The Town Dish: A Day in the Life

You’ve done it. Don’t worry, we all have. You’ve ogled over a billboard of a mile-high sandwich or stared longingly at a cookbook cover, wondering whether the object of your affection is real or not.

Chances are it is real, delicious, and was prepped by longtime chef and food stylist Dan Macey, or one of his counterparts.

“Food styling is basically preparing food for the camera and trying to make it as eye appealing and mouth watering as you can without having anyone taste it.”

-Dan Macey

There are only 250 food stylists nationwide and the big players in our area — QVC, Bell and Evans Chicken, Dietz & Watson, and Campbell’s Soup — attract 20 food stylists to the Greater Philadelphia region. QVC was the catalyst for Dan’s career change from science writer and editor to food stylist in late 1998, when New Hope native Pamela Anderson hired Dan to do food styling for her cookbook which frequently aired on the popular shopping network.

A food stylist goes beyond just prepping foods for cooking segments on national TV shows, advertisements, magazines, newspapers, packaging and TV commercials. Dan’s services include food writing, product development, nutritional analysis, product launches, and recipe development and testing.

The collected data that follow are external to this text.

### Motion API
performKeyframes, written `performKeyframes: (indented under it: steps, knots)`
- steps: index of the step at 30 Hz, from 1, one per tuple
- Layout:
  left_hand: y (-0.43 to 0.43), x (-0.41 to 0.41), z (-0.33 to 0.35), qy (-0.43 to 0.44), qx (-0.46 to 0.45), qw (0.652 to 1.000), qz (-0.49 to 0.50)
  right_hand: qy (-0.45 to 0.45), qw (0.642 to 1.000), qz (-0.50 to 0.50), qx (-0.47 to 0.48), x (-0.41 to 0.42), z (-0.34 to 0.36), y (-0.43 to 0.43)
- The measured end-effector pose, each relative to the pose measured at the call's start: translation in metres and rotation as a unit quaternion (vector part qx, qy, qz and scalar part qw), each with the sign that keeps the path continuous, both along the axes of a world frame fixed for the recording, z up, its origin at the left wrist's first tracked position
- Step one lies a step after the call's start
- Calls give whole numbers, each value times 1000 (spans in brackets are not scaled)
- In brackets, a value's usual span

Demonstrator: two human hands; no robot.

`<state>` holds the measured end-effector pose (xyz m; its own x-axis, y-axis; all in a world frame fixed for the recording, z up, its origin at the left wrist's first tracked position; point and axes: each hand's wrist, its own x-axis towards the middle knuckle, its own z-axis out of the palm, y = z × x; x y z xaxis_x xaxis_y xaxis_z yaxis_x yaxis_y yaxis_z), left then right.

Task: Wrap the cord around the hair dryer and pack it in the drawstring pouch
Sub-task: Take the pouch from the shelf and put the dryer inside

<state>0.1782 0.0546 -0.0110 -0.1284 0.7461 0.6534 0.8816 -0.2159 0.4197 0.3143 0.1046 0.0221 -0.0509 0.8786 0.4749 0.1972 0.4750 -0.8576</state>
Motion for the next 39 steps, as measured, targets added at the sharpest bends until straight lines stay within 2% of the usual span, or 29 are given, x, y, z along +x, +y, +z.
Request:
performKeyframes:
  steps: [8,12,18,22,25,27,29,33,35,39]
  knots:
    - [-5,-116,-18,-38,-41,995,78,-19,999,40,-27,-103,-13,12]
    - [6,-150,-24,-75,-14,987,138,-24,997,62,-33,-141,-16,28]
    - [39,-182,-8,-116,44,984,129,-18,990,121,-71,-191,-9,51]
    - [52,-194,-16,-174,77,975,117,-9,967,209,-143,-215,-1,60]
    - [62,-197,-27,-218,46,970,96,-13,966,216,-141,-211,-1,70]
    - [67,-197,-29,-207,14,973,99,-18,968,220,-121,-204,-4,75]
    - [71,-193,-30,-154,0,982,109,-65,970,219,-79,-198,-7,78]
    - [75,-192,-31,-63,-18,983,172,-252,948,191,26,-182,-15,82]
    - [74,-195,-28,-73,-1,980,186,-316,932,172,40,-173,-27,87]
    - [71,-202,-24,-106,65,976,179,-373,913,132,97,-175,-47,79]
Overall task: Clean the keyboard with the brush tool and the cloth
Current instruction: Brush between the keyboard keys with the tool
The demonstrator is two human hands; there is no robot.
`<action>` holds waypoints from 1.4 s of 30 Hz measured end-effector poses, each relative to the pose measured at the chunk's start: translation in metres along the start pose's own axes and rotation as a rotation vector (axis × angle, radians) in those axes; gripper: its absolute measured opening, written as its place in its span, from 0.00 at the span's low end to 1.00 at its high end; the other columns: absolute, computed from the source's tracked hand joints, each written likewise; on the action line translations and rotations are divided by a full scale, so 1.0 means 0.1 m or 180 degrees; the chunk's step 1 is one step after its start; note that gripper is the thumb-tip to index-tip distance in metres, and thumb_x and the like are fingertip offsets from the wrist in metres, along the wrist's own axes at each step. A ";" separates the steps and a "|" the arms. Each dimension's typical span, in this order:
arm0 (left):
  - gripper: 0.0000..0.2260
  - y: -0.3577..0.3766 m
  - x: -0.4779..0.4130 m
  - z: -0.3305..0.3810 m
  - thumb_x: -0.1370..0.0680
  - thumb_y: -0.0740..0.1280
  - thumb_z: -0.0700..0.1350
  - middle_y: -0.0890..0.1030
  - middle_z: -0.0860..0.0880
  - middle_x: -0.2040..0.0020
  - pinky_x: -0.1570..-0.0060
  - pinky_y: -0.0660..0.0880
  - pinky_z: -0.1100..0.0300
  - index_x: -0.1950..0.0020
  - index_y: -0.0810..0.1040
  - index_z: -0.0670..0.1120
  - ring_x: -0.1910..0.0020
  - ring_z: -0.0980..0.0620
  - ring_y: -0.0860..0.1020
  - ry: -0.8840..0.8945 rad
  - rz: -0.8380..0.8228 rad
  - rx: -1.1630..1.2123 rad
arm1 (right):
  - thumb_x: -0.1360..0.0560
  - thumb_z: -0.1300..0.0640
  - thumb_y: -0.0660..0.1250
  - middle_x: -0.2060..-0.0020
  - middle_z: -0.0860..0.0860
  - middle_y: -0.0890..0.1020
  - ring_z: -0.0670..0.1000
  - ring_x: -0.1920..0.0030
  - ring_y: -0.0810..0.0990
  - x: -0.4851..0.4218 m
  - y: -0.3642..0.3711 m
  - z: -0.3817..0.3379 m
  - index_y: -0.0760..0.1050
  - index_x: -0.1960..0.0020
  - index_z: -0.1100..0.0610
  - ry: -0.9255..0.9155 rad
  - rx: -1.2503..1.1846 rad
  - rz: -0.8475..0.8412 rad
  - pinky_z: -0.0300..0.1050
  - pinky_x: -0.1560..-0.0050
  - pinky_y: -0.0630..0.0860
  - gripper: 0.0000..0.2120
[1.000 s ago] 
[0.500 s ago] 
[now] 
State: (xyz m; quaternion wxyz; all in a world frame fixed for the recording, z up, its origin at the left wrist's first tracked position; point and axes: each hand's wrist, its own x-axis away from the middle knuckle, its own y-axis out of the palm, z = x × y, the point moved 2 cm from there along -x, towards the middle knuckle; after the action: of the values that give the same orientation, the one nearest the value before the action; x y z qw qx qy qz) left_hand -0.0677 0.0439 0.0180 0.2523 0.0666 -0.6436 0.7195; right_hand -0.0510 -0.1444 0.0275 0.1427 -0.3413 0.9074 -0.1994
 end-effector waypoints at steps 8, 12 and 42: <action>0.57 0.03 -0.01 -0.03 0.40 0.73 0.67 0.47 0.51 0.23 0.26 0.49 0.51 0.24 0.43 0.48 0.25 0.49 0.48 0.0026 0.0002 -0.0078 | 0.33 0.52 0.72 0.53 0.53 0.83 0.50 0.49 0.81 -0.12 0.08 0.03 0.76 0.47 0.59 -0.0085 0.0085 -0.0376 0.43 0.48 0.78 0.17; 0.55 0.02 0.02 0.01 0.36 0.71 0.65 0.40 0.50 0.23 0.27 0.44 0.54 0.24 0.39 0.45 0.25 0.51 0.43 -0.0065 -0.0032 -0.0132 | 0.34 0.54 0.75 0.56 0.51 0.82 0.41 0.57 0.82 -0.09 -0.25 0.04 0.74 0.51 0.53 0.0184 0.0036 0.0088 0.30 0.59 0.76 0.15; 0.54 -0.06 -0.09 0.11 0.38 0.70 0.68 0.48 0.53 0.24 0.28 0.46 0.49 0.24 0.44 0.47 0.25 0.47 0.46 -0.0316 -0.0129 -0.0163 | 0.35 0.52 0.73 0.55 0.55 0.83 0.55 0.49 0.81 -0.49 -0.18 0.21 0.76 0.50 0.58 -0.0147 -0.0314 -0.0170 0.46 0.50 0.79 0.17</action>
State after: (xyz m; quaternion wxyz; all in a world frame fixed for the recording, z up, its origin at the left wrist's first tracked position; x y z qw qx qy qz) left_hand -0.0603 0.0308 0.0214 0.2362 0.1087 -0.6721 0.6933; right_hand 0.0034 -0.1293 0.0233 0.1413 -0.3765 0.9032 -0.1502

His clients include “The View,” “Good Morning America,” Emeril Lagasse, Alton Brown, Harper Collins/William Morrow Publishers, Harvard Common Press, Sharp Appliance, Kitchen Aid, USA Weekend, Better Homes and Garden, Sarah Lee,Mid-Atlantic Dairy Council, and Dove Chocolate. In a typical week, Dan could be doing a cooking show in New York on Monday, prepping Sodexo foods for photo shoots in Allentown on Tuesday, handling Dietz & Watson meats for packaging in Newtown Square on Thursday and building Jersey Mike sandwiches in Central Jersey on Sunday.

“The biggest misconception is that we use fake food. We almost never use fake food. There are actually laws, if you’re selling a particular food, you must use that food,” said Dan. “We need to tell the story of the recipe or dish in a second. So if it’s a mushroom dish, you’re going to have to see the mushrooms. We may have to go through hundreds of frozen dinners to find a mushroom that looks like a mushroom.”

Dan’s most dreaded food to work http://buysoma.net with is not ice cream, where he has to go through 50 scoops of ice cream for just one shot. Sometimes the hardest foods to work with are simple, every day staples – pizza (the cheese pull is no easy feat), the quesadilla (if it is done right, everything is completely melted, making it impossible to see the ingredients) and the sandwich. Picture an ad you’ve seen recently for a swoon-worthy sandwich. This ad didn’t just showcase one ingredient, every single detail of that sandwich — the cheese, the pickles, the meats — made your mouth instantly water.

A food stylist must be a quick-thinking problem solver: often making foods do things they don’t naturally do, like getting smoke rings from a pork shoulder or shaping food to look like a foot. To make meats look more beautiful, Dan fills out a turkey with newspaper or cooks meats on one side to appear larger.”The hardest part is figuring out what the clients want and what your message will be. If it’s a fresh turkey breast sandwich, you have to see the brown edge of the turkey, to show it’s been roasted and is fresh. If it’s just white meat, it could be anything,” said Dan.

Being a food stylist isn’t always a cakewalk. When working a cooking show, Dan is the first to arrive on set at 6 a.m. and often the last to leave. A three minute pot roast segment may take up to three days of work. A three-minute pot roast segment could require eight pot roasts, including one pot roast that requires basting live and another finished pot roast the host takes out of the oven.

A day or two before the shoot, Dan will do his food shopping, searching for the right size tomato or lemon with a perfect hue. Dan is responsible for bringing all of the ingredients and some of his tools such as pots, pans, measuring cups, linens, or a table cloth. The kitchens in some TV studios have the bare minimum, many don’t even have a sink or oven. Dan has to do most of the chopping, cooking, and cleaning in his New Hope home.